I have a csv files with a column name 'Body' with mix of normal character and UNICODE character. However, I am now trying to figuring out on how to detect it. For normal character, I've able to code as below;
df.loc[(df['UDH'].isnull()) & df['Body'].str.len().gt(156), 'Double'] = '1'
df.loc[(df['UDH'].notnull()) & (df['Body'].str.len().gt(153)), 'Double'] = '1'
Above is my current code where I've filtered based on multiple column and if exceed the number of character it will assign column 'Double' to 1 for a normal character.
When I tried with row consist UNICODE character, it didn't work.
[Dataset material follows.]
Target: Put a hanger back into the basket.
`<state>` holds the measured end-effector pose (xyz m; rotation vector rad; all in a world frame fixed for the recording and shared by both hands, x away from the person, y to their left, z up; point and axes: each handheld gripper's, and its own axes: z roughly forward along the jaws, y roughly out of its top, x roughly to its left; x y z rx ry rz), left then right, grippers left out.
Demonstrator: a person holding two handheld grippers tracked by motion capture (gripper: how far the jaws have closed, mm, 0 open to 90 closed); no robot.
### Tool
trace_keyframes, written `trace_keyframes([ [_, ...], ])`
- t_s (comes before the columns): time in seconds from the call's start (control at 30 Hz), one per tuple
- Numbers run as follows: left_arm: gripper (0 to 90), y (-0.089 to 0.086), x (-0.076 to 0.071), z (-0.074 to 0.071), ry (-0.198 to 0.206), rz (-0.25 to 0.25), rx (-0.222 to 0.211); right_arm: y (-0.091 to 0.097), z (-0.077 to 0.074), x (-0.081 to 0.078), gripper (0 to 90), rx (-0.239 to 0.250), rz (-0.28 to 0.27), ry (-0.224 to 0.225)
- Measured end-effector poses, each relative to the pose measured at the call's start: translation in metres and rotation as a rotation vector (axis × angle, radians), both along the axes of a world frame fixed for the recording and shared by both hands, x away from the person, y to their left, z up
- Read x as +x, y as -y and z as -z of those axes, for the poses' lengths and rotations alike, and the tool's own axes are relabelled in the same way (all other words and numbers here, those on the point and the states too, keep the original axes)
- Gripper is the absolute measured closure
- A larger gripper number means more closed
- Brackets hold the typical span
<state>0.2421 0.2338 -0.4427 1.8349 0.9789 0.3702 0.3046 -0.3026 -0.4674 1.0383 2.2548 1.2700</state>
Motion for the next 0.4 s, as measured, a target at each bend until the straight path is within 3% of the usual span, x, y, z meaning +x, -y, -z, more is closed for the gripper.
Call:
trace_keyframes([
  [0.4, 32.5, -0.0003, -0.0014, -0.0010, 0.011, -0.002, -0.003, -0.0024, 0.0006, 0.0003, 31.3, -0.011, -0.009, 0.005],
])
My codes with UNICODE as below;
df.loc[(df['UDH'].isnull()) & df['Body'].str.len().gt(66), 'Double'] = '1'
df.loc[(df['UDH'].notnull()) & (df['DCS']=='0') & (df['Body'].str.len().gt(63)), 'Double'] = '1'
Example some of UNICODE character, also contain different foreign language such as Mandarin, Tamil, Punjabi, Bulgarian
Body
è¯·å‹¿å°†æ‚¨çš„å–æ¬¾ä»£ç 1737958给他人
ਹੈਲੋ ਤੁਹਾਨੂੰ ਮਿਲ ਕੇ ਚੰਗਾ ਲੱਗਿਆ
Appreciate your suggestion on this and thank you in advance :)
EDIT:
For unicode character type;
df.loc[(df['UDH'].notnull()) & (df['DCS']=='0') & (df['Body'].astypes('UTF8').len().gt(66)), 'Double'] = '1'
gave me an error as below:
Traceback (most recent call last):
File "/Users/syafiq/opt/anaconda3/lib/python3.7/tkinter/__init__.py", line 1705, in __call__
return self.func(*args)
File "/Users/syafiq/Downloads/RoutingPractice01.py", line 47, in main
df.loc[(df['UDH'].notnull()) & (df['DCS']=='0') & (df['Body'].astypes('UTF8').len().gt(66)), 'Double'] = '1'
File "/Users/syafiq/opt/anaconda3/lib/python3.7/site-packages/pandas/core/generic.py", line 5179, in __getattr__
return object.__getattribute__(self, name)
AttributeError: 'Series' object has no attribute 'astypes'